Tampak disana Maira sedang berbincang dengan sang Ibu dan sesekali tertawa. Arka merindukan sang Mama, dengan cepat ia pun meraih ponsel yang sejak tadi ada di dalam saku celana. "Ma," sapa Arka.
"Udah sampai, Mas?" suara Witari terdengar sangat nyaring ditelinga Arka.
"Udah, Ma. Lagi apa?" tanya Arka. Ia ingin sekali melihat wajah sang Mama saat ini.
"Kamu kangen Mama?" ejek Witari yang tahu maksud putra sulungnya itu. "Baru juga sehari kamu nggak ketemu sama Mama, Mas." Ia tersenyum meskipun tak terlihat oleh Arka.
"Emang nggak boleh?" sewot Arka.

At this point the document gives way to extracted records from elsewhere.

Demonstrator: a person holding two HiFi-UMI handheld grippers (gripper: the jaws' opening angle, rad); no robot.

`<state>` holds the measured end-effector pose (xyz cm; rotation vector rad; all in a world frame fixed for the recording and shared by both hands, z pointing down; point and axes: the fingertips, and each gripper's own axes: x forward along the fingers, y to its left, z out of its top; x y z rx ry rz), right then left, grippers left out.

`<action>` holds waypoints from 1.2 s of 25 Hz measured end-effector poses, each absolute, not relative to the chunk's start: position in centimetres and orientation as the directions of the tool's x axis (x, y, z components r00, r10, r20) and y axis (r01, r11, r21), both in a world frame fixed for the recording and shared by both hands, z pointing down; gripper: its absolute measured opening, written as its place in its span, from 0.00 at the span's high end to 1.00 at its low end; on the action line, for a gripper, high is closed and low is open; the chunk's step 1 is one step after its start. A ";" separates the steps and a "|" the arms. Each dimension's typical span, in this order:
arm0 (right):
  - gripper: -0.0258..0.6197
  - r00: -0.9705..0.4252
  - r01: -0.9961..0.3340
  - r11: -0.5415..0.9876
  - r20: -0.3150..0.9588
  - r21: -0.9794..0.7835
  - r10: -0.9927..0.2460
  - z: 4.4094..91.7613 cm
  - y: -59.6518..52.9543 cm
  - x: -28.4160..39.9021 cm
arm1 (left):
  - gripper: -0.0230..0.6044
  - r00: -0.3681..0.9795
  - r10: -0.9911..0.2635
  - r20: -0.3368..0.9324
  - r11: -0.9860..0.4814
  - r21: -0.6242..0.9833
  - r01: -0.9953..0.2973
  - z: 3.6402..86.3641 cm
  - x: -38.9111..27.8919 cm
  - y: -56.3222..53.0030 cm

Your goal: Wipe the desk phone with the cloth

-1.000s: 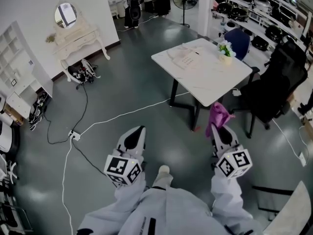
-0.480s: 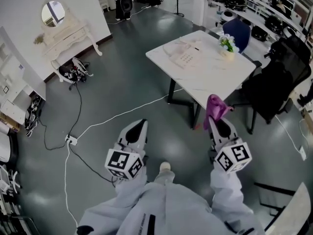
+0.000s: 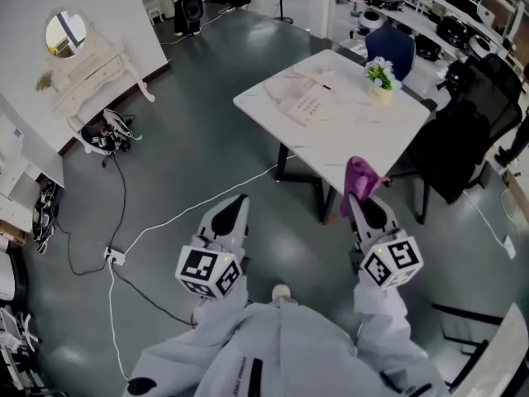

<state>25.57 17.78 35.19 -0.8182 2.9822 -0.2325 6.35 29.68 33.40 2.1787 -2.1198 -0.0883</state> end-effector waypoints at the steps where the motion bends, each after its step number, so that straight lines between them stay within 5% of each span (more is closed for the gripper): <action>1: 0.90 -0.856 -0.510 0.846 0.001 -0.155 -0.517 35.2 17.4 25.3 | 0.97 0.038 -0.999 0.028 -0.034 0.111 -0.993 33.4 6.0 29.1; 30: 0.90 -0.832 -0.547 0.808 0.032 -0.218 -0.554 38.7 0.7 14.6 | 0.97 0.089 -0.992 0.088 -0.075 0.149 -0.986 37.3 -3.2 12.7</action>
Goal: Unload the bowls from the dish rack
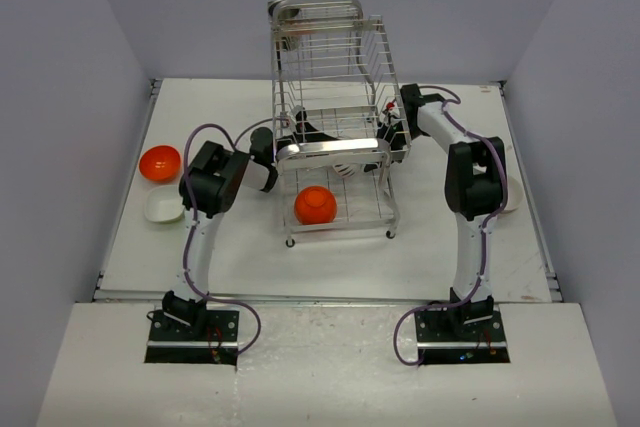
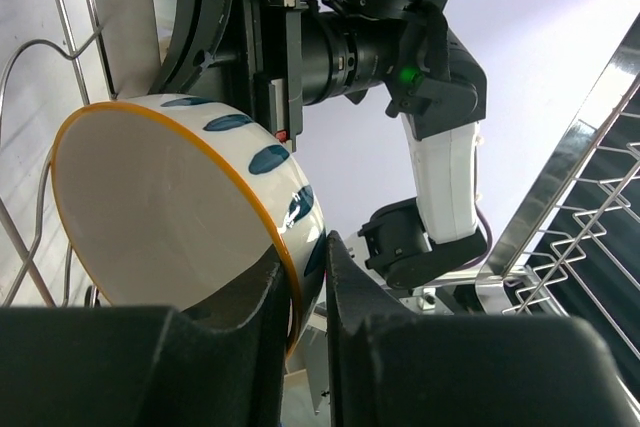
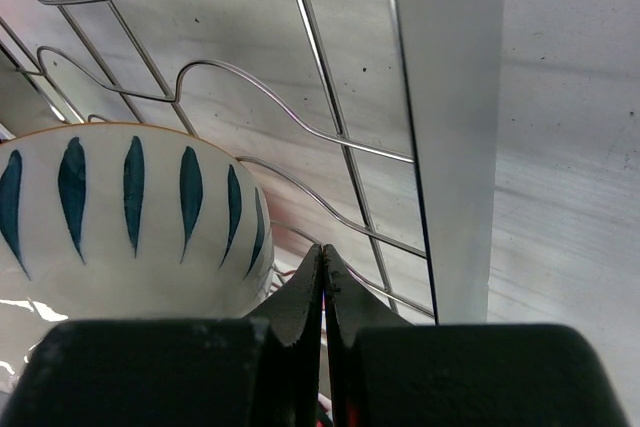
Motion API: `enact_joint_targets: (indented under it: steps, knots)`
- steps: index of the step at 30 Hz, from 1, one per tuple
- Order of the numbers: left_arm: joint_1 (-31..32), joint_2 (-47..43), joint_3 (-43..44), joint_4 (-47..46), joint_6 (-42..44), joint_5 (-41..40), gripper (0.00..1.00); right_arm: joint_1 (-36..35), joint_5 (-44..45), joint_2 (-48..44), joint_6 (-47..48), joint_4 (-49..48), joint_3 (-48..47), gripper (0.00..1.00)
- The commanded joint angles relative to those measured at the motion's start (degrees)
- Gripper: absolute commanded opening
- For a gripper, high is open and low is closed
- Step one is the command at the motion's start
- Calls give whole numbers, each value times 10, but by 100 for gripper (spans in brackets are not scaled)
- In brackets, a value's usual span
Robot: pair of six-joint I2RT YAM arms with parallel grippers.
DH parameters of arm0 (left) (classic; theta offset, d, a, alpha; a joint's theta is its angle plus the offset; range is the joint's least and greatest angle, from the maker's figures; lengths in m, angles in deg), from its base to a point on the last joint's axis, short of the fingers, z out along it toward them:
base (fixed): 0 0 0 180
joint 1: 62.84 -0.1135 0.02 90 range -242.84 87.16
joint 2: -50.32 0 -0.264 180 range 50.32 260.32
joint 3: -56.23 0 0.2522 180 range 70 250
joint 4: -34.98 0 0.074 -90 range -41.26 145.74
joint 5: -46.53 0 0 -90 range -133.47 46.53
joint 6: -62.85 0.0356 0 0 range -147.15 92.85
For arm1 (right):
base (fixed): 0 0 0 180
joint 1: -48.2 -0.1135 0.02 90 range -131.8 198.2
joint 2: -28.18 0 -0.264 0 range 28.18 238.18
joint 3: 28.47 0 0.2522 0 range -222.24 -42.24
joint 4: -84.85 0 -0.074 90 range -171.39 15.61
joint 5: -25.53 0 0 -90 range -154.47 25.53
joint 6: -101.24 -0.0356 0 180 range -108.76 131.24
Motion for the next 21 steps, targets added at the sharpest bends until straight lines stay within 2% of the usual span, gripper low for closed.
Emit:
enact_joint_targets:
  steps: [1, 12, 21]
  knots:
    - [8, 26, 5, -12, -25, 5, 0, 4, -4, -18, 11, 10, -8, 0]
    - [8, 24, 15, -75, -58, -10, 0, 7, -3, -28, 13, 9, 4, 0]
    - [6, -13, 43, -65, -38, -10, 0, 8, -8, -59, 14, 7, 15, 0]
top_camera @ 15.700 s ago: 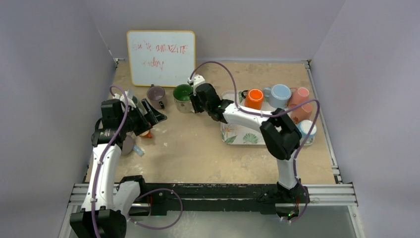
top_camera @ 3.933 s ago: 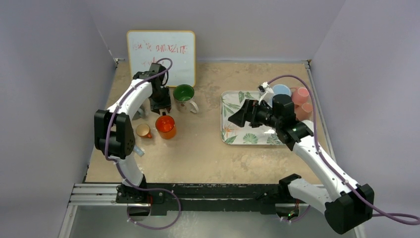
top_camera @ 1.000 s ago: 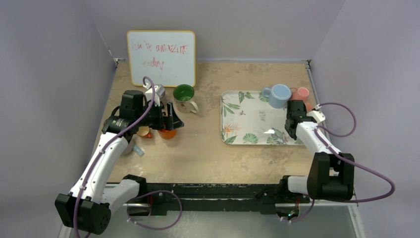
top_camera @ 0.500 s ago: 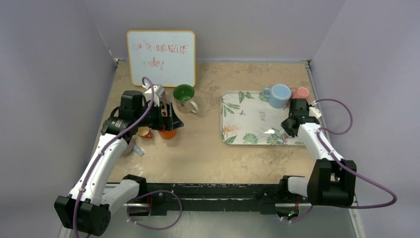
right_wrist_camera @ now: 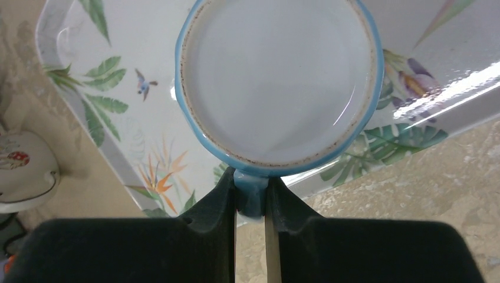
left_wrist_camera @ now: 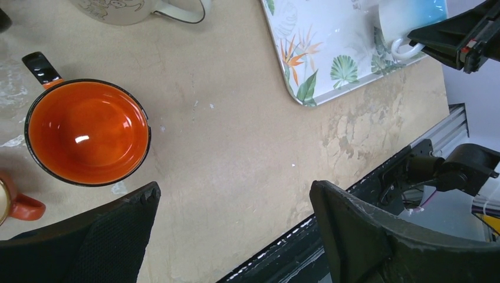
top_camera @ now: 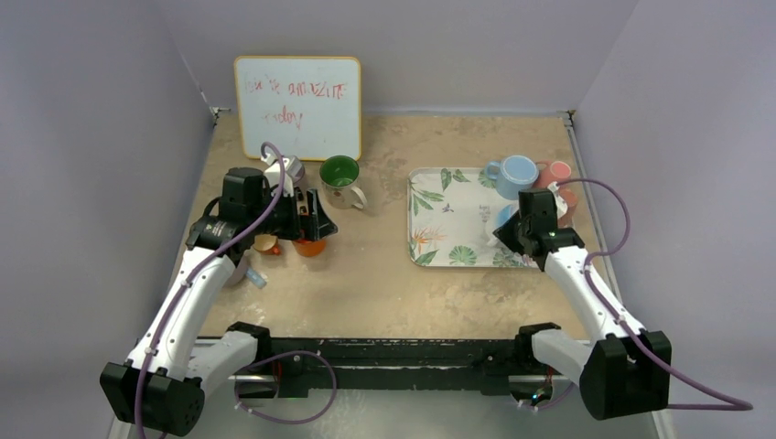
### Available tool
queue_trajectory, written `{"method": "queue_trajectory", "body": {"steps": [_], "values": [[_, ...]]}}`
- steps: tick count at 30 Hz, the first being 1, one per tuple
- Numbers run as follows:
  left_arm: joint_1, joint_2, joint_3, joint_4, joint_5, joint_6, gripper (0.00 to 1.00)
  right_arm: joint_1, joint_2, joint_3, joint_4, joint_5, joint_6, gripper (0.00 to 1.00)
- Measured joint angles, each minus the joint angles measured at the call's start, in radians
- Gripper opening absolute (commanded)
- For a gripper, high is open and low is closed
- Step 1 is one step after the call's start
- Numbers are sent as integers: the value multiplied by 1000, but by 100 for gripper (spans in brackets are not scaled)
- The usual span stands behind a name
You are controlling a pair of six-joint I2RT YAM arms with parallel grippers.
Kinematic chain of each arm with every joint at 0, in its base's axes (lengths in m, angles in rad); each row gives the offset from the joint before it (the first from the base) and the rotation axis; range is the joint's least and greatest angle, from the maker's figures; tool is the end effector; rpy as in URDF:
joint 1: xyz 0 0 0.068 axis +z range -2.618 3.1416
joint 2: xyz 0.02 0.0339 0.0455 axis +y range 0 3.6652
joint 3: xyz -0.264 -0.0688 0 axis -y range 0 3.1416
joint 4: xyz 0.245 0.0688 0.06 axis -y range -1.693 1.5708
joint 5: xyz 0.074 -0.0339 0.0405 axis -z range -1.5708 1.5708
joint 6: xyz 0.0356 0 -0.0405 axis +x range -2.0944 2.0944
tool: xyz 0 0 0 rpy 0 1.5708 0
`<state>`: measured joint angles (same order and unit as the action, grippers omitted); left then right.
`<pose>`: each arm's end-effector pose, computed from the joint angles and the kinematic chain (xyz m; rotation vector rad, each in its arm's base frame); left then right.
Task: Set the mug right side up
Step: Turn over the cup on the tray.
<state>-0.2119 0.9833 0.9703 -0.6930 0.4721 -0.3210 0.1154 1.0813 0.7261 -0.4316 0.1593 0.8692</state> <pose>0.1920 -0.0579 0.3215 0.1296 2.3114 -0.8135 0.2227 0.0201 0.2403 0.9422 2.1686 0.2955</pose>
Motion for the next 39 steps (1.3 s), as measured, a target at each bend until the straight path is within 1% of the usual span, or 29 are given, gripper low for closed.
{"method": "queue_trajectory", "body": {"steps": [4, 8, 14, 18, 23, 27, 29, 30, 32, 37, 39], "values": [[0, -2, 0, -10, -25, 0, 100, 27, -32, -40, 60, -48, -13, 0], [0, -2, 0, -21, -47, 0, 100, 35, -42, -110, 146, -137, -48, 0], [0, 3, 0, -30, -58, -5, 99, 41, -91, -164, 256, -239, -70, 0], [0, 3, 1, -24, -31, -38, 92, 43, -159, -202, 315, -292, -69, 0], [0, 3, 1, 23, 63, -138, 87, 49, -228, -232, 404, -348, -47, 0], [0, 3, -9, 130, 175, -277, 82, 60, -234, -238, 508, -408, -12, 0], [0, 3, -37, 237, 252, -388, 81, 84, -234, -243, 577, -439, 14, 0], [0, 3, -47, 265, 270, -421, 80, 94, -234, -243, 596, -446, 24, 0], [0, 3, -85, 377, 323, -520, 79, 133, -233, -244, 655, -460, 50, 0], [0, -13, -203, 650, 374, -738, 81, 231, -216, -244, 823, -473, 123, 0], [0, -27, -248, 743, 383, -796, 82, 269, -193, -243, 886, -470, 150, 0]]}}
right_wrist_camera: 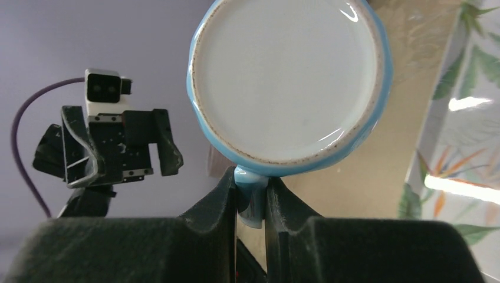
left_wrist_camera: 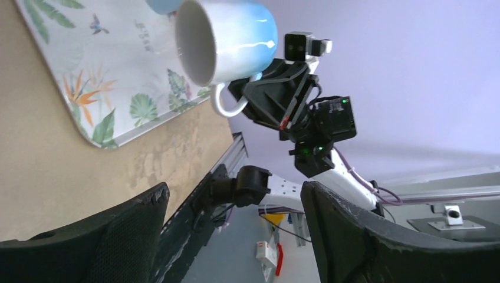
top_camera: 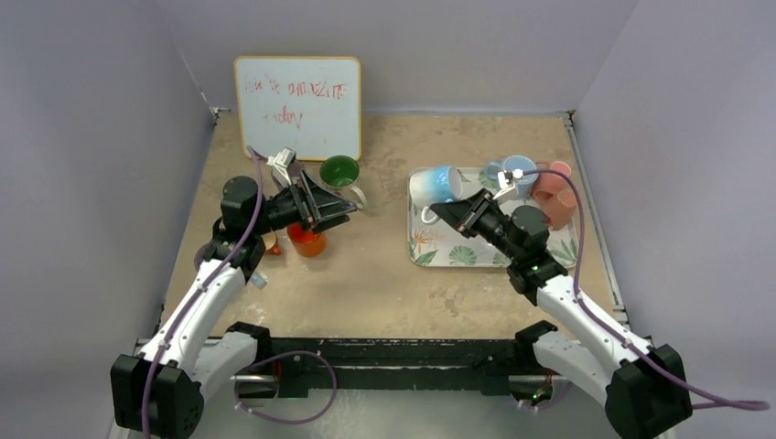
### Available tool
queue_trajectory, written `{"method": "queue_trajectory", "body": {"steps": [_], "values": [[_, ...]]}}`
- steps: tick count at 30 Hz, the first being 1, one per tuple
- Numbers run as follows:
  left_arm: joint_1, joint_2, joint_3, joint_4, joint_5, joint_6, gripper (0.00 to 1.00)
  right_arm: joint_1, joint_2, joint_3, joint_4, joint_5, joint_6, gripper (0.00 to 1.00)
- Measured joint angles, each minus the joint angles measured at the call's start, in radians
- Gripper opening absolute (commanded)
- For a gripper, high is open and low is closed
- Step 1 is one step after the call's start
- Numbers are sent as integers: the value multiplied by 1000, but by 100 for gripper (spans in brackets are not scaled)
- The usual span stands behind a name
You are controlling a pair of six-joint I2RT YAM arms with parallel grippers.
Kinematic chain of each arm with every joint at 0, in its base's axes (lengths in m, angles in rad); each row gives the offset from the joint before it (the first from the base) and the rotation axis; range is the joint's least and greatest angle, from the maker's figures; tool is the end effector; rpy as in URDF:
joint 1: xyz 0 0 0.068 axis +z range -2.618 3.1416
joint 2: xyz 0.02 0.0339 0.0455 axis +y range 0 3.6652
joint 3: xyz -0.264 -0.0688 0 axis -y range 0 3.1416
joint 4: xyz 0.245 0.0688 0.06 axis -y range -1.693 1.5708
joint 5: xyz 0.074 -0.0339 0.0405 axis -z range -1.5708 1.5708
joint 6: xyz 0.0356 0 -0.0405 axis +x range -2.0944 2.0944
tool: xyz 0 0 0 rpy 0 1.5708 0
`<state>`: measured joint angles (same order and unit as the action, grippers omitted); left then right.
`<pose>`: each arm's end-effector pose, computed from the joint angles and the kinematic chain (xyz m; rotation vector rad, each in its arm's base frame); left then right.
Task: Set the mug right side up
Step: Turn over the cup on the tray.
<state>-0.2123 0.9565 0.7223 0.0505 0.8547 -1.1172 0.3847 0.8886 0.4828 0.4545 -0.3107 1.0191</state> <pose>0.2053 -0.0717 0.3130 -0.1831 2.0173 -1.6505 0.1907 0.0889 0.2821 0.2591 1.6666 1.3273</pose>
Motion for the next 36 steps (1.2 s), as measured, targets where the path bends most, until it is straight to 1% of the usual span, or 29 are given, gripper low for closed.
{"method": "queue_trajectory", "body": {"steps": [5, 9, 13, 19, 26, 36], "values": [[0, -7, -77, 237, 24, -132, 82, 96, 90, 25, 101, 9, 56, 0], [0, -2, -115, 395, 37, -200, 82, 174, 164, 83, 158, 34, 76, 0], [0, 9, -148, 499, 47, -246, 82, 230, 212, 139, 209, 60, 82, 0], [-1, 20, -182, 579, 58, -288, 85, 293, 294, 225, 290, 93, 88, 0], [-8, 37, -206, 710, 58, -350, 75, 348, 375, 309, 331, 111, 92, 0], [-11, 85, -207, 880, 58, -436, 74, 415, 440, 375, 377, 110, 104, 0]]}}
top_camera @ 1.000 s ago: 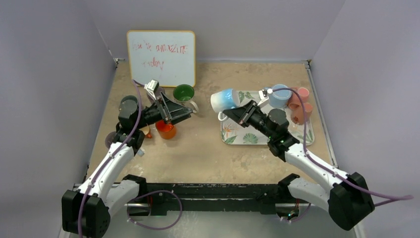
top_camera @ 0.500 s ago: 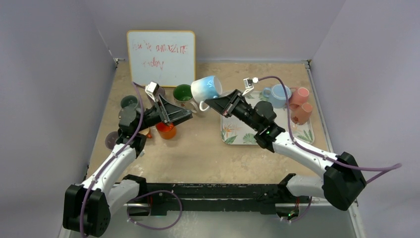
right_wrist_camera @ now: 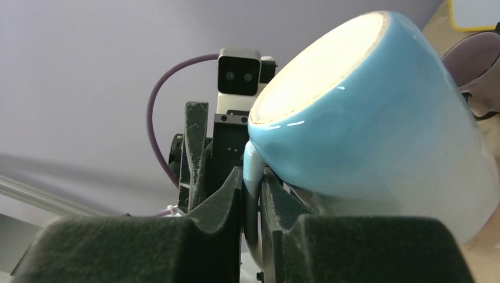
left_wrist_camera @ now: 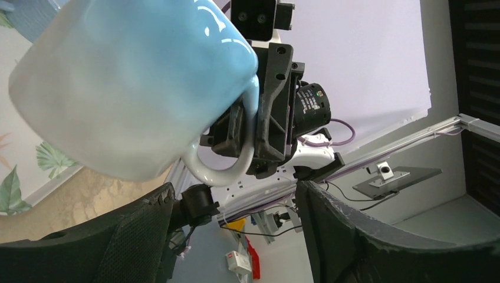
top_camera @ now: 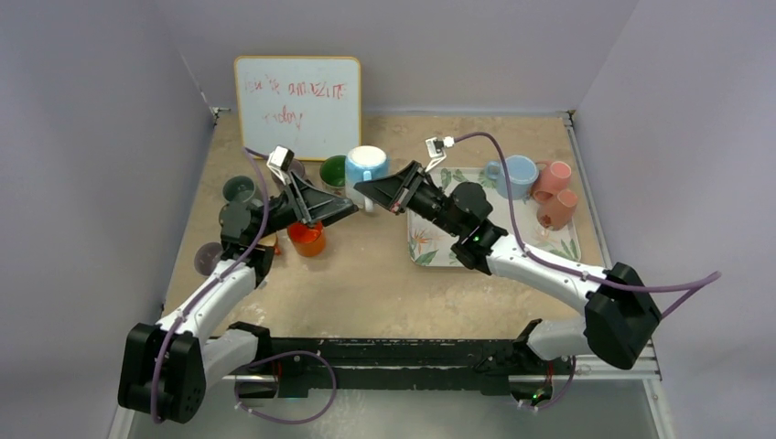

Ia kesal jika sang mama sudah mulai meledeknya.
"Manja banget sih, Mas. Udah mau kawin juga," kali ini suara Dini yang terdengar.
"Rese lo, Bogel!" suara Arka terdengar kesal. Bagaimana bisa adiknya itu ikut meledeknya?
"Mas Arka emang nggak ada akhlaknya. Mana mba Mai?" Dini mengalihkan perhatian agar kakaknya itu tidak semakin memancing emosinya dan membuat waktunya terbuang sia-sia.
"Lagi di belakang sama Ibunya. Mau ngapain?" tanya Arka. Ia sebenarnya senang dengan sikap Dini yang begitu menyayangi Maira, meskipun gadis itu bukan saudara bagi keluarganya.
"Mau ngobrol sebentar, Mas." Dini merengek. Ia berharap kakaknya itu mau mengabulkannya.
"Tunggu bentar!" Arka akhirnya mengalah dan mencari Maira melalui pintu samping. "Mai," panggilnya sangat pelan. Ia bahkan ragu jika suaranya terdengar saat ini.
"Ya, Mas." Maira menoleh ketika mendengar namanya disebut. "Ada yang bisa dibantu?" tanyanya kemudian.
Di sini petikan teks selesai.